Our investment in these characters really helps sell the horror elements.  And don’t worry, there is definitely more than a single competent scare.  From the very start of the film, Pennywise is front and center, and he remains a constant presence through the many hallucinatory encounters he has with the children.  In fact, the horror set pieces are way more frequent than I was expecting from this.  I will say that while I was enjoying myself, I still didn’t find it particularly scary through the first half of the film.  Then, around the mid-point, there is an amazing scene where director Andres Muschietti mimics the slow strobe-like lighting of a slide reel that instills a palpable sense of dread.  From that point to the end of the film, the horror is elevated.  It could be argued that Muschietti is derivative, and he does certainly leverage a grab bag of styles to produce scares (there are James Wan-style jump scares, subtle background creepiness a la It Follows, even Alien-esque telescoping mandibles.)  I actually appreciate the shotgun approach to styles, however, because it works as a neat meta element to the film.  The story is about a monster that caters nightmare imagery to his victims in order to induce fear, so it makes sense that the filmmaker would cycle through horror’s greatest hits to do the same thing to his audience.

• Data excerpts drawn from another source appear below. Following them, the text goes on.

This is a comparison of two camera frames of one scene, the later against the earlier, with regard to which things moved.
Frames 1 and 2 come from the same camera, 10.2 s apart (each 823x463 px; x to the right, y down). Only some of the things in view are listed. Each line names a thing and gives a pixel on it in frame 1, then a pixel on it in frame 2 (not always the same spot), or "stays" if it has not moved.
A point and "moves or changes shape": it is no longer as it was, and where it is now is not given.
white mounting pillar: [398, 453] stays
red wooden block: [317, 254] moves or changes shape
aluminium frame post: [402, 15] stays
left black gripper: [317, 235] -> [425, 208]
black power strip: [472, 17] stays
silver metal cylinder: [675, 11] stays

Of course the most important element that the film has to nail is the titular “It” itself, also known as Pennywise the dancing clown.  I think that Tim Curry is a cinematic treasure, but there’s no way his Joker-like performance in the 1990 mini-series would have fit in this film.  Still, the template he laid down absolutely informs his successor.  Bill Skarsgard does an excellent job playing the eldritch terror as an intense, slavering glutton who is over-eager to stuff his belly with the flesh, and fear, of the town’s children.  He does some fine physical acting and displays enough nuance beyond “menacing terror” that you can believe that the club has a chance to out-maneuver him.  Refreshingly, everyone involved resists the urge to make him cool like many of the horror icons of my youth – even the bad kids he kills are treated with sympathy, and there are no one-liners being flung about with glee.  It’s clear who the audience is supposed to root for and how to feel about Pennywise’s merciless war of psychological torment.

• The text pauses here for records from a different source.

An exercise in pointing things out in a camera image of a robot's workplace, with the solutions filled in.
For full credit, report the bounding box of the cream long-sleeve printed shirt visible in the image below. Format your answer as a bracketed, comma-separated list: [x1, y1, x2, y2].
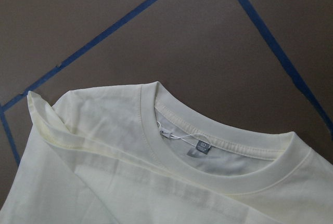
[1, 82, 332, 223]

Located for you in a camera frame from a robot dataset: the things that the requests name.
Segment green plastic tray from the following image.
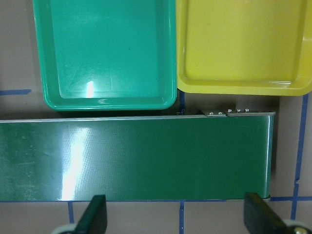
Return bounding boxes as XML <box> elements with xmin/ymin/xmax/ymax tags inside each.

I can’t encourage you enough to see this movie.  Maybe you won’t like it as much as me, especially if you are more familiar than I am with the original novel or have more than a passing recollection of the old miniseries.  If you know nothing about the storyline, then my recommendation is even stronger.  It’s rare to see a horror movie simultaneously have such a complex mythology and yet hold up to its own internal logic.  If I didn’t know the broad strokes of the story already, I can imagine my enjoyment to be even more outsized.  Either way, it’s practically a mandate in order to keep up with the national pop culture conversation at this point, so if you were on the fence, let this review be the nudge that you needed.